Calculation of radiator sections depending on real conditions

Once again, we draw your attention to the fact that the thermal power of one battery section is indicated for ideal conditions. The battery will give out so much heat if its coolant at the inlet has a temperature of + 90 ° C, at the outlet + 70 ° C, while the room is maintained at + 20 ° C. That is, the temperature head of the system (also called "system delta") will be 70 ° C. What to do if your system does not have higher than + 70 ° C at the entrance? or is the room temperature + 23 ° C required? Recalculate the declared capacity.

To do this, you need to calculate the temperature head of your heating system.For example, at the supply you have + 70 ° C, at the outlet + 60 ° C, and in the room you need a temperature of + 23 ° C. We find the delta of your system: this is the arithmetic average of the temperatures at the inlet and outlet, minus the temperature in the room.

The formula for calculating the temperature head of the heating system

For our case, it turns out: (70 ° C + 60 ° C) / 2 - 23 ° C = 42 ° C. The delta for these conditions is 42 ° C. Next, we find this value in the conversion table (located below) and multiply the declared power by this coefficient.

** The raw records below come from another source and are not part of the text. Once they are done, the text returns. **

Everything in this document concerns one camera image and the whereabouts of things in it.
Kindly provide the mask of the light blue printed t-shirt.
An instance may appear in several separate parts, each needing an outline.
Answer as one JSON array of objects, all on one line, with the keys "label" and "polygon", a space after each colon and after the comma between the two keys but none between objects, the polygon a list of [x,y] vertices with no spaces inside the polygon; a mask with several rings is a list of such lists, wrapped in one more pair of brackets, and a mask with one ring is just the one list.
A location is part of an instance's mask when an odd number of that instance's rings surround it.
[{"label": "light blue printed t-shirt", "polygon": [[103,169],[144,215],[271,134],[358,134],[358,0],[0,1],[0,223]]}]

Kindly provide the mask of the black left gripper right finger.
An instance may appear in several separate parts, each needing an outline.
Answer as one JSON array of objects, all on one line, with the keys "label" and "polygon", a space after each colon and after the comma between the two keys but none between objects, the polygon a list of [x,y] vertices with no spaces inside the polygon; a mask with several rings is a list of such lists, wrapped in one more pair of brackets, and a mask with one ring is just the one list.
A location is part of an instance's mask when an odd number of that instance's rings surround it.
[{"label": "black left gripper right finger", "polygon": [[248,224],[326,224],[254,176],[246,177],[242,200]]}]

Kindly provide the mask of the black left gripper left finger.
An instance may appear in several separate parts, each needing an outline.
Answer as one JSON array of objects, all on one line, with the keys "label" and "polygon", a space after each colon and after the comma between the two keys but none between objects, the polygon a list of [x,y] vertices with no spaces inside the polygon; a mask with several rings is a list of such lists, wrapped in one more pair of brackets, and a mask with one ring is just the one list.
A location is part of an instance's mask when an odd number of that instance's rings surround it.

We will teach the power that this section can give for your conditions.

Coefficient table for heating systems with different delta temperatures

When recalculating, we proceed in the following order. Find in the blue colored columns a line with a delta of 42 ° C. It has a coefficient of 0.51. Now we calculate the thermal power of 1 section of the radiator for our case. For example, the declared power is 185 W, applying the found coefficient, we get: 185 W * 0.51 = 94.35 W. Almost two times less. It is this power that needs to be substituted when calculating the radiator sections. Only taking into account the individual parameters will the room be warm.